Your instructions:
The expected answer holds every line from the first line of the data below through the line containing "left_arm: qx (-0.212", exactly as written, and no other line.

--

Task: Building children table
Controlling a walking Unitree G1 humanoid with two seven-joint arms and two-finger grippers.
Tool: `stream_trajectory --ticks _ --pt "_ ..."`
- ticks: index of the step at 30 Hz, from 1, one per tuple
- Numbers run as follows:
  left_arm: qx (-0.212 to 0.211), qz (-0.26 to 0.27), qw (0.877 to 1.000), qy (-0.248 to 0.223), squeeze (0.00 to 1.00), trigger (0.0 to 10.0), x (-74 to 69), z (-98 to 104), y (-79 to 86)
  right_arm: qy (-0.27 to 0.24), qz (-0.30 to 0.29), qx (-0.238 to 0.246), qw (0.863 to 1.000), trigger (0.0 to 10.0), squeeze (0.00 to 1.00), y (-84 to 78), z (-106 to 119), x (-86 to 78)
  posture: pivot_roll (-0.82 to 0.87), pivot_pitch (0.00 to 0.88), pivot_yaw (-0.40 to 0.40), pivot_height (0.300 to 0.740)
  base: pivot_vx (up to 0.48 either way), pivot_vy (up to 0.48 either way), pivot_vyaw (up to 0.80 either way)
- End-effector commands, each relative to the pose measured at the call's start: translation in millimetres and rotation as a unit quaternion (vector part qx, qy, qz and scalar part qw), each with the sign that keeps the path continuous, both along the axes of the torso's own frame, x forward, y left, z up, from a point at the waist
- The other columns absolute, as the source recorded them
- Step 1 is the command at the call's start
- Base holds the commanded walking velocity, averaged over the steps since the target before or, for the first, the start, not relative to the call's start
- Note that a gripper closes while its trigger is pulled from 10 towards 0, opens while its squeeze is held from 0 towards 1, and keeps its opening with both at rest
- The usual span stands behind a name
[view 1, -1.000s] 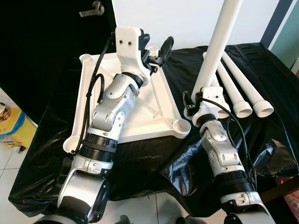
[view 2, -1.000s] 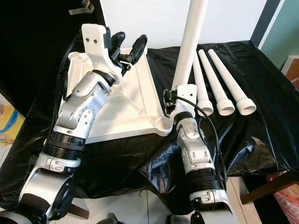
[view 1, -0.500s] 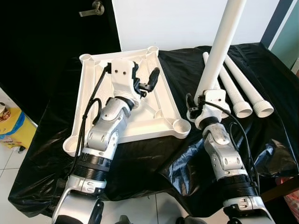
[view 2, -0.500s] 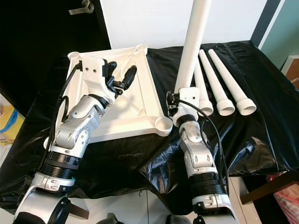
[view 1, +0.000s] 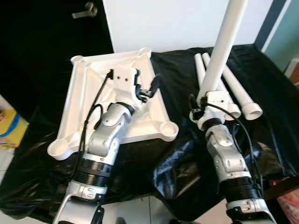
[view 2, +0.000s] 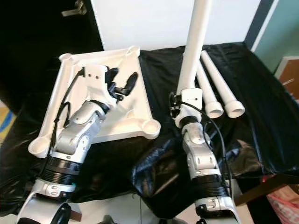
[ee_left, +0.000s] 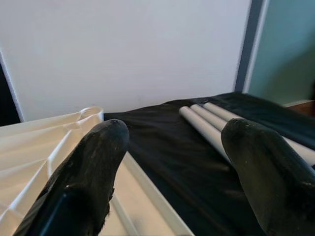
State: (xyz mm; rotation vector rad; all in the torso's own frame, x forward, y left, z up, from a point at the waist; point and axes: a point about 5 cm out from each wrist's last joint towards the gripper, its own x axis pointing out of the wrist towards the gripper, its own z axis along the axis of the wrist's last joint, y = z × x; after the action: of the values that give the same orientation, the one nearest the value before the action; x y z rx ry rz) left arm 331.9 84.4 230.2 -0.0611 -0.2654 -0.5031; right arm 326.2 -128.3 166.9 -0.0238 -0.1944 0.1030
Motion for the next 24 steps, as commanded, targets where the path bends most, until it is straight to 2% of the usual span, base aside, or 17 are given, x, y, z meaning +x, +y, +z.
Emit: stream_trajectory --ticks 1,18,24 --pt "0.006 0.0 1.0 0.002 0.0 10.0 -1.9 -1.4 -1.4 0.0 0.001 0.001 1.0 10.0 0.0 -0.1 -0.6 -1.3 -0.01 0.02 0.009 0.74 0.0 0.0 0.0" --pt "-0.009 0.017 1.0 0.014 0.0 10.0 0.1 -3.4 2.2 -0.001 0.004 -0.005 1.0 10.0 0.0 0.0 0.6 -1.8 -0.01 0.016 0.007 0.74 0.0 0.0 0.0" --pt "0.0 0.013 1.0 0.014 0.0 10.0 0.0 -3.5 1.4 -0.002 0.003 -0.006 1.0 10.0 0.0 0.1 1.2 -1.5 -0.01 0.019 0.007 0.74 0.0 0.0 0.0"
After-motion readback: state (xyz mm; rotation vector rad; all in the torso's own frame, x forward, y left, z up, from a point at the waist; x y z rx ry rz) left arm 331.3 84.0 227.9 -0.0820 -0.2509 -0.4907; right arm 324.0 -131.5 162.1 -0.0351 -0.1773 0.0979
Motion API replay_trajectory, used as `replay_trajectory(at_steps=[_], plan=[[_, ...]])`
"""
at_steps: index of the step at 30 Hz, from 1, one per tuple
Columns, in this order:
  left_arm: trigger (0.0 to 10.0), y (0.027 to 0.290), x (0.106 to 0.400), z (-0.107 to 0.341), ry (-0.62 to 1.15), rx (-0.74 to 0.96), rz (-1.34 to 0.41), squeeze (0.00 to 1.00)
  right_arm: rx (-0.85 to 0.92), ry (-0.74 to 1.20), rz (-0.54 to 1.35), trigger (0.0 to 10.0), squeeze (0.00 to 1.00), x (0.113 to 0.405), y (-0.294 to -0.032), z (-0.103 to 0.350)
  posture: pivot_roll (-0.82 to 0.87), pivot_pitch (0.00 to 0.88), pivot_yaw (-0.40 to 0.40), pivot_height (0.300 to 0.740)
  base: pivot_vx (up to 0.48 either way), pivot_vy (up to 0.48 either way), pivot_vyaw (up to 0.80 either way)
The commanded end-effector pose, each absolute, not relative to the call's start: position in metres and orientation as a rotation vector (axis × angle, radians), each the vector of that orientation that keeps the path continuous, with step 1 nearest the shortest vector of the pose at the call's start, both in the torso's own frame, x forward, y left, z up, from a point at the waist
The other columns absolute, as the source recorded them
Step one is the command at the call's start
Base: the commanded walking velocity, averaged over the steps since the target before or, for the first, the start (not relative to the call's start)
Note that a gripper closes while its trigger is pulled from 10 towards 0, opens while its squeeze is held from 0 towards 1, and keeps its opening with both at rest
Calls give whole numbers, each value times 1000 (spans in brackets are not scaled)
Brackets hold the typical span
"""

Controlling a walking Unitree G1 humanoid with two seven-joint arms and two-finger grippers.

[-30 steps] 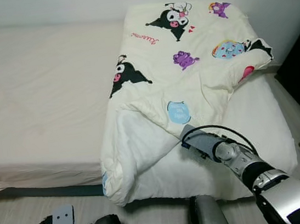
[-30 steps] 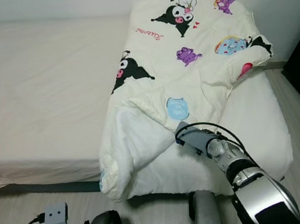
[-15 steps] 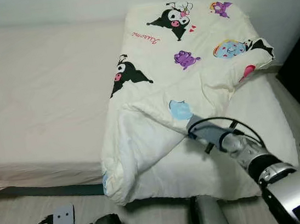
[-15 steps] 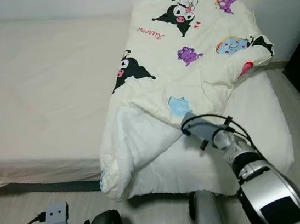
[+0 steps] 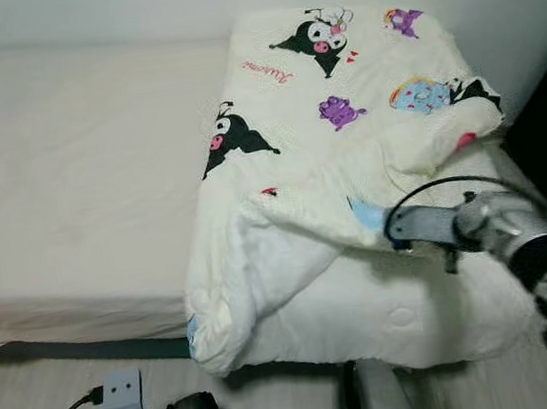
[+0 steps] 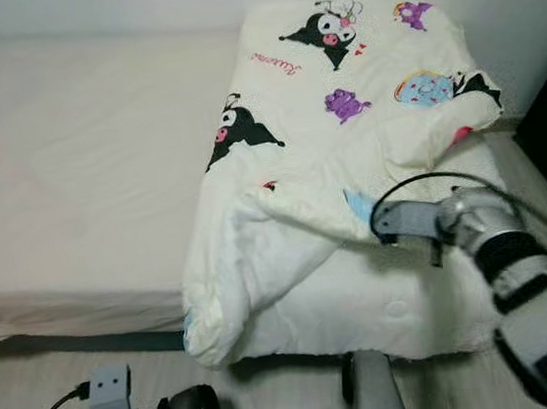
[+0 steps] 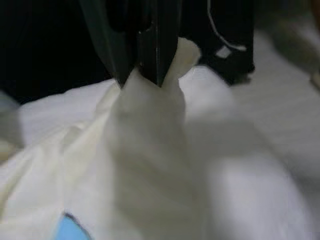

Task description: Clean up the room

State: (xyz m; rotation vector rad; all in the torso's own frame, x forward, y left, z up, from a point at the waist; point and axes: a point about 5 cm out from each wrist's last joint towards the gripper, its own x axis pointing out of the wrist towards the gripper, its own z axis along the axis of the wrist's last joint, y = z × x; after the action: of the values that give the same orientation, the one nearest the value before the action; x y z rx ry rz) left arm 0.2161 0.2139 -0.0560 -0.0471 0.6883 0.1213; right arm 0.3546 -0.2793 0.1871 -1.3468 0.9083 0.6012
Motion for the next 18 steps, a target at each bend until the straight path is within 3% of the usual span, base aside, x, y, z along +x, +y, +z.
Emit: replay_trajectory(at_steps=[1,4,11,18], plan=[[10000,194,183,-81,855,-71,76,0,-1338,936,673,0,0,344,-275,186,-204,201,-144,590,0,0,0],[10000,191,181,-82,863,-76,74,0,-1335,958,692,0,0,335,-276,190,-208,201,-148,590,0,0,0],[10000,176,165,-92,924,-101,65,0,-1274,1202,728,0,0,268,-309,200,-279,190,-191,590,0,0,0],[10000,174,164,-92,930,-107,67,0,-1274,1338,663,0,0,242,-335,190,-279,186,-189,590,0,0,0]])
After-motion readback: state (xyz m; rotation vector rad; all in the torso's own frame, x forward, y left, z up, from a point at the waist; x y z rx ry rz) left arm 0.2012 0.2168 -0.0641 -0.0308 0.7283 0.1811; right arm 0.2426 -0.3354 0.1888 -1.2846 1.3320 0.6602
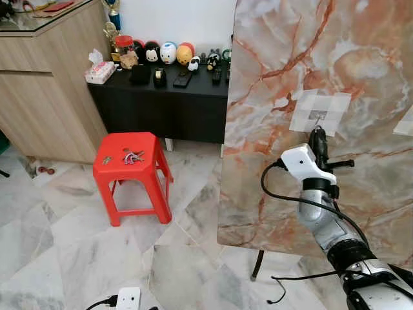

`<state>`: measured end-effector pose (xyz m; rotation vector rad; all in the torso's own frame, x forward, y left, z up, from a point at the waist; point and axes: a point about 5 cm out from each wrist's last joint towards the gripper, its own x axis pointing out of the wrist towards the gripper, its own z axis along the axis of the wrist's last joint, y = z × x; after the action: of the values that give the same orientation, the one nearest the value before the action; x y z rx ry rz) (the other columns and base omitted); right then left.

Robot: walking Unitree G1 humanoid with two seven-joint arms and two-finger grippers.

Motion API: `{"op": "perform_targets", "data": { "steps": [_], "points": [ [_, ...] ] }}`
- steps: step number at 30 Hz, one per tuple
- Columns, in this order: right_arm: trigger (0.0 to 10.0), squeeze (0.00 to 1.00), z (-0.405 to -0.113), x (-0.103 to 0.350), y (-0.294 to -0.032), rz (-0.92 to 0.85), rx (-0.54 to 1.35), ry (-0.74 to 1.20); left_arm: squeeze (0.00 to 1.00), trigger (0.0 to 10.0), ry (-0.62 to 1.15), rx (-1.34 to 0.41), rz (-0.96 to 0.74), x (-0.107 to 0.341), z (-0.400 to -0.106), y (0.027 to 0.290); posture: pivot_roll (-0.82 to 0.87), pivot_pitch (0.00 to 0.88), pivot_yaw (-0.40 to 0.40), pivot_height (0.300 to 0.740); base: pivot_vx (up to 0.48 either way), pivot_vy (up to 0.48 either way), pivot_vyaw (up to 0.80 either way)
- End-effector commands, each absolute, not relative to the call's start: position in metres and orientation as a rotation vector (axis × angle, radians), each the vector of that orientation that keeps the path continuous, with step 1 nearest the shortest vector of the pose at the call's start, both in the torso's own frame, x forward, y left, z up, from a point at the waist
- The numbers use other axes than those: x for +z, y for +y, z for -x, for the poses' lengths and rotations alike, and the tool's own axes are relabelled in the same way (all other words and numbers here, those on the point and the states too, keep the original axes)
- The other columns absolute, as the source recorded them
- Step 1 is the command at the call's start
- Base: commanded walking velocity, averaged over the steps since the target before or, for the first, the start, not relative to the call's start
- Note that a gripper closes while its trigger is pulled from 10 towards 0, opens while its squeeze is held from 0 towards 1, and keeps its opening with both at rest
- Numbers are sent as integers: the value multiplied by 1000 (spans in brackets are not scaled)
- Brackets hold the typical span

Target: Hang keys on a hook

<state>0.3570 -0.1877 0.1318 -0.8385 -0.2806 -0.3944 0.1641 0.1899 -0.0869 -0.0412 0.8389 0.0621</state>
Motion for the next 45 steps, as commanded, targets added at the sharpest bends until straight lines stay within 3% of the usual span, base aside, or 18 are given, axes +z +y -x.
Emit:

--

Output for this exercise:
Task: Building children table
Controlling a walking Unitree G1 humanoid with two seven-joint arms and two-finger grippers.
Tool: `stream_trajectory --ticks _ --pt "_ ..."`
- ticks: index of the step at 30 Hz, from 1, one per tuple
- Numbers run as follows:
  left_arm: qx (-0.212 to 0.211), qz (-0.26 to 0.27), qw (0.877 to 1.000), qy (-0.248 to 0.223), squeeze (0.00 to 1.00), trigger (0.0 to 10.0), x (-74 to 69), z (-98 to 104), y (-79 to 86)

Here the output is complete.